WHAT YOU WILL DO:
If a line holds the word "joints", copy it from the entries.

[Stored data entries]
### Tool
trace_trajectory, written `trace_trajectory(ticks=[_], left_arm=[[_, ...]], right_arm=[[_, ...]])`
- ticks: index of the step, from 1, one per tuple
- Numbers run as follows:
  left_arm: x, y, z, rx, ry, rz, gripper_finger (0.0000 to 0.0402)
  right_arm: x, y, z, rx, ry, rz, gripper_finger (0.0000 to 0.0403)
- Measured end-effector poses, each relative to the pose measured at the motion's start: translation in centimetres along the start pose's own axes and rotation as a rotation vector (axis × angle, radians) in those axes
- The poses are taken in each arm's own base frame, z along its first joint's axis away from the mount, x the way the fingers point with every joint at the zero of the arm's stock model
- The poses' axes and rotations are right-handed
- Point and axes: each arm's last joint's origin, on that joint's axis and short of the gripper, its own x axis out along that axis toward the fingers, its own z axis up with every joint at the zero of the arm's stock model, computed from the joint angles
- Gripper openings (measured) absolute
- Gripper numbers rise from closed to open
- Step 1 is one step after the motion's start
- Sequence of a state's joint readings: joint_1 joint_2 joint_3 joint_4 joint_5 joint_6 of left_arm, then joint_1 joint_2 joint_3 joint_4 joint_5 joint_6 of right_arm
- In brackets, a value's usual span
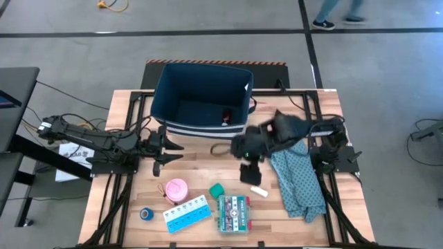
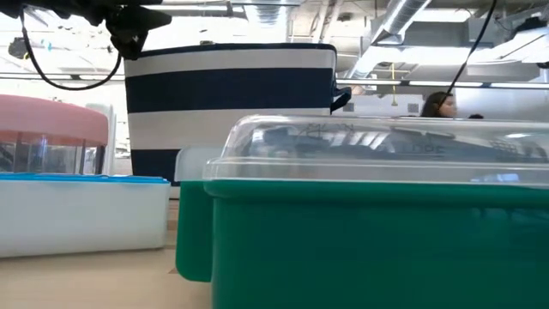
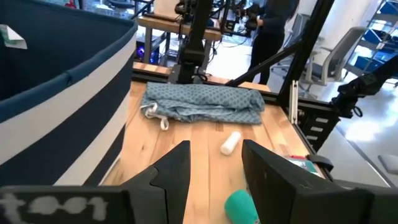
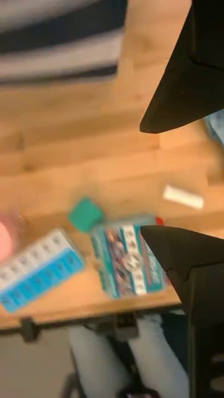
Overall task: Pick & place medical supplies in basket/bin
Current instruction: Put the white rolled gauze into the laundry organizer
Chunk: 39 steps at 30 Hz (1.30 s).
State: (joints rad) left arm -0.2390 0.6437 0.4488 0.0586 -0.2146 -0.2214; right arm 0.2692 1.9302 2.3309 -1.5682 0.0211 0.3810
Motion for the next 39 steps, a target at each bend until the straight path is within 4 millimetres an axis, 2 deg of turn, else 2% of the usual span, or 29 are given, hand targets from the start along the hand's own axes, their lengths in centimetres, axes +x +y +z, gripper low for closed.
trace_trajectory(ticks=[4,6,10,16,20,22,24,27,31,36,39], left_arm=[[-0.1,0.0,0.1,0.0,-0.005,-0.001,0.0135],[-0.1,0.0,0.0,0.006,-0.001,0.0,0.0135],[-0.1,0.0,0.0,0.018,0.004,0.002,0.0135],[-0.1,0.1,-0.2,0.021,0.019,0.004,0.0135],[-0.1,0.1,-0.2,0.021,0.02,0.003,0.0135],[-0.1,0.1,-0.2,0.022,0.02,0.004,0.0135],[-0.1,0.1,-0.2,0.021,0.02,0.003,0.0135],[-0.1,0.1,-0.2,0.021,0.02,0.003,0.0135],[-0.1,0.1,-0.2,0.021,0.02,0.003,0.0135],[-0.1,0.0,-0.2,0.02,0.022,-0.009,0.0135],[-0.1,0.0,-0.2,0.02,0.023,-0.015,0.0135]], right_arm=[[2.0,2.0,-0.1,-0.024,0.048,-0.002,0.0249],[3.3,2.4,0.2,0.0,0.071,-0.01,0.0249],[6.8,3.2,0.6,0.105,0.17,-0.017,0.0249],[11.4,4.5,0.8,0.131,0.36,0.11,0.0249],[13.0,5.0,0.7,0.118,0.428,0.165,0.0249],[13.0,5.2,0.5,0.067,0.421,0.165,0.0249],[12.2,5.4,0.4,0.009,0.399,0.181,0.0249],[9.1,5.6,-0.1,-0.055,0.292,0.119,0.0249],[5.1,5.3,-1.1,-0.1,0.075,-0.138,0.0249],[2.3,3.0,-4.7,-0.022,0.032,-0.278,0.0249],[1.8,1.1,-7.6,0.114,0.052,-0.326,0.025]])
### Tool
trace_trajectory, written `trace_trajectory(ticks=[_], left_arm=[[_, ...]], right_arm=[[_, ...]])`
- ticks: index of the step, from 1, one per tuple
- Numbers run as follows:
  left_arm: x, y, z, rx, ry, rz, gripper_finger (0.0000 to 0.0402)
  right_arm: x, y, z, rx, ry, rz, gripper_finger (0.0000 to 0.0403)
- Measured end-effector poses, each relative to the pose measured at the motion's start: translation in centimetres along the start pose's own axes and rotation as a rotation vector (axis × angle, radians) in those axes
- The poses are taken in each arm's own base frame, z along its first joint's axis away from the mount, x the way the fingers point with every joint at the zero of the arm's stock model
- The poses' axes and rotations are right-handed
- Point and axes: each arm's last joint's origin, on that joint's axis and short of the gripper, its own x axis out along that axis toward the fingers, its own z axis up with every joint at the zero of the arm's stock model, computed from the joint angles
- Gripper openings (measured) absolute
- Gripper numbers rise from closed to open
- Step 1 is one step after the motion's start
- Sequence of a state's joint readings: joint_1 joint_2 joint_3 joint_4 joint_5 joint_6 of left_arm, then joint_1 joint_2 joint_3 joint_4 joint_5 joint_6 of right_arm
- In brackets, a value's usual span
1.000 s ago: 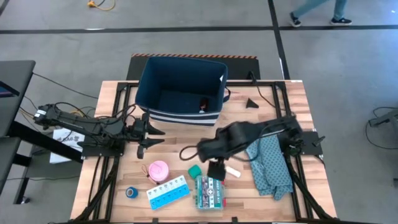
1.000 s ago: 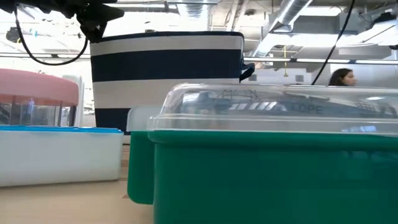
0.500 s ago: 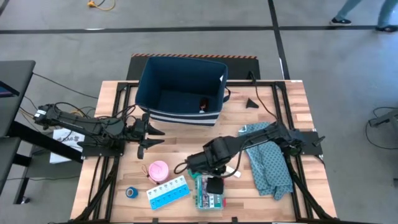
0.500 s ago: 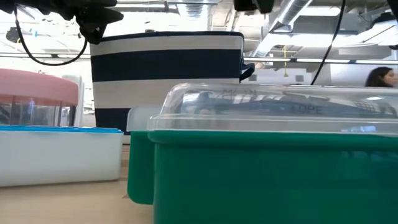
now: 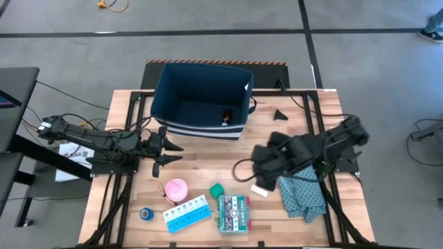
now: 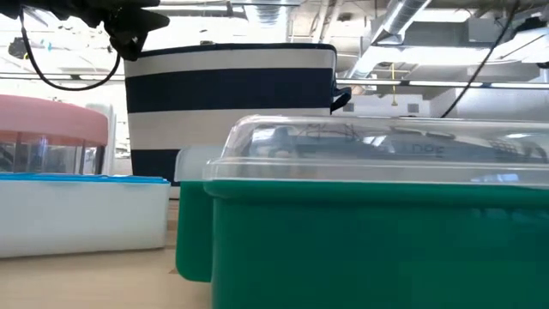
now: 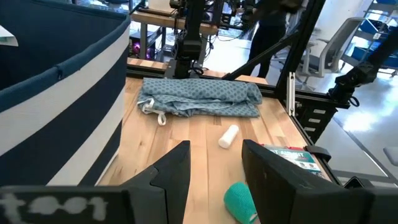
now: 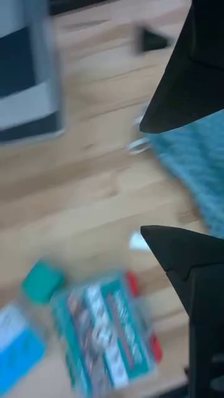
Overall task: Pick & place medical supplies in basket/bin
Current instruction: Put the white rolled gauze into the laundry organizer
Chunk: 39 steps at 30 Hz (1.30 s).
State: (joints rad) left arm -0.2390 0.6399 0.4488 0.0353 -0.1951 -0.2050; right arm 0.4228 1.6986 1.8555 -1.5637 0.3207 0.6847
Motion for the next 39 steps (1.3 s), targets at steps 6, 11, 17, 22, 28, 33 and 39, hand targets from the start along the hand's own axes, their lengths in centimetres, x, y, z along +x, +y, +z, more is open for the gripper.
trace_trajectory(ticks=[6,11,17,22,28,33,39], left_arm=[[0.0,0.0,0.0,0.004,-0.003,0.012,0.0135],[0.0,0.1,0.0,0.007,-0.005,0.019,0.0135],[0.0,0.1,0.0,-0.01,-0.006,0.02,0.0135],[0.0,0.1,0.1,-0.014,-0.015,0.026,0.0135],[0.0,0.1,0.1,-0.013,-0.01,0.028,0.0135],[0.0,0.1,0.0,-0.006,-0.006,0.029,0.0135],[0.0,0.1,-0.1,-0.001,0.004,0.031,0.0135]], right_arm=[[3.4,-1.0,-3.0,0.073,-0.087,0.078,0.025],[6.6,-0.5,-4.1,0.031,-0.046,0.121,0.025],[8.2,0.0,-3.4,-0.005,0.045,0.208,0.025],[9.7,-0.5,-3.0,0.012,0.11,0.151,0.0249],[12.7,-0.4,-1.9,0.054,0.177,0.095,0.0249],[15.5,0.2,-1.9,0.198,0.468,0.236,0.0249],[17.4,1.4,-2.3,0.217,0.519,0.184,0.0249]])
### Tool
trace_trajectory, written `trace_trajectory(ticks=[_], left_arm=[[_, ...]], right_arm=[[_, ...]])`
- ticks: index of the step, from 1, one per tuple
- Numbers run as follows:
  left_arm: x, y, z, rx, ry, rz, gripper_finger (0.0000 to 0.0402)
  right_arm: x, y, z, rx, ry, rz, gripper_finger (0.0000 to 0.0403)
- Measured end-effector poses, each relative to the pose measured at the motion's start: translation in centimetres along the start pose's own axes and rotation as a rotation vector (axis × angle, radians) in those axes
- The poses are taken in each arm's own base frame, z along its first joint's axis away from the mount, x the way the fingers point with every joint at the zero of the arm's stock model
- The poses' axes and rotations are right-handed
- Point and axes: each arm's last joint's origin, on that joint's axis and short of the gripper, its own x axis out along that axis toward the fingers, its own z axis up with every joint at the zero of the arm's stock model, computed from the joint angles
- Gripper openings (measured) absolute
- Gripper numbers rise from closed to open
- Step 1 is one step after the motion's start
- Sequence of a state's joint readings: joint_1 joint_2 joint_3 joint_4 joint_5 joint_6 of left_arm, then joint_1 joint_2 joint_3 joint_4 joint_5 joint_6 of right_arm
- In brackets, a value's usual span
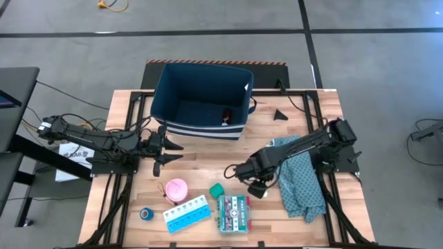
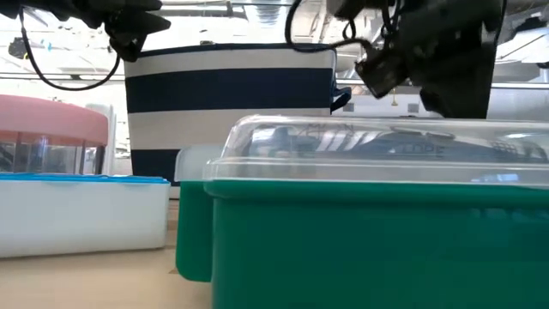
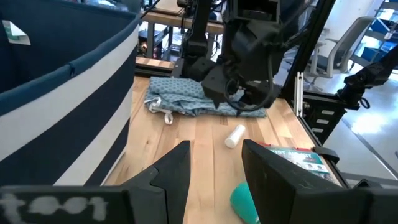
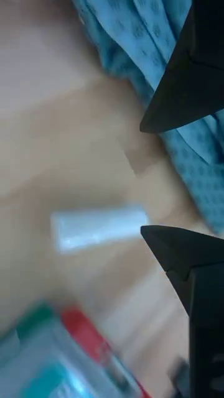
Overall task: Pick & place medical supplies in basket/bin
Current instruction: Put the white rolled gauze into the laundry organizer
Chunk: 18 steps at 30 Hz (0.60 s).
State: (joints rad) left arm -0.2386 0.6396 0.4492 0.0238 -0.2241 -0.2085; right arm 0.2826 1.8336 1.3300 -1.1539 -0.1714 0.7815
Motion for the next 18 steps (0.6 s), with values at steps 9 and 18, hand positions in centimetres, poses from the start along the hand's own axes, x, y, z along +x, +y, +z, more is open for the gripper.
trace_trajectory(ticks=[9,18], left_arm=[[0.0,0.1,-0.3,-0.001,0.032,0.007,0.0135],[0.0,0.1,-0.3,-0.004,0.027,0.03,0.0135]], right_arm=[[0.7,1.4,-0.4,-0.057,-0.061,-0.006,0.0249],[1.6,3.7,-2.0,-0.149,-0.101,0.005,0.0249]])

RESULT:
State: (joints rad) left arm -0.2390 0.6437 0.4488 0.0586 -0.2146 -0.2214; right arm 0.2692 1.9302 2.3309 -1.5682 0.0211 0.3810
State: (joints rad) left arm -0.2390 0.6399 0.4488 0.0353 -0.1951 -0.2050; right arm 0.4228 1.6986 1.8555 -1.5637 0.3207 0.6847
State: (joints rad) left arm -0.2386 0.6396 0.4492 0.0238 -0.2241 -0.2085; right arm 0.2826 1.8336 1.3300 -1.1539 -0.1714 0.7815

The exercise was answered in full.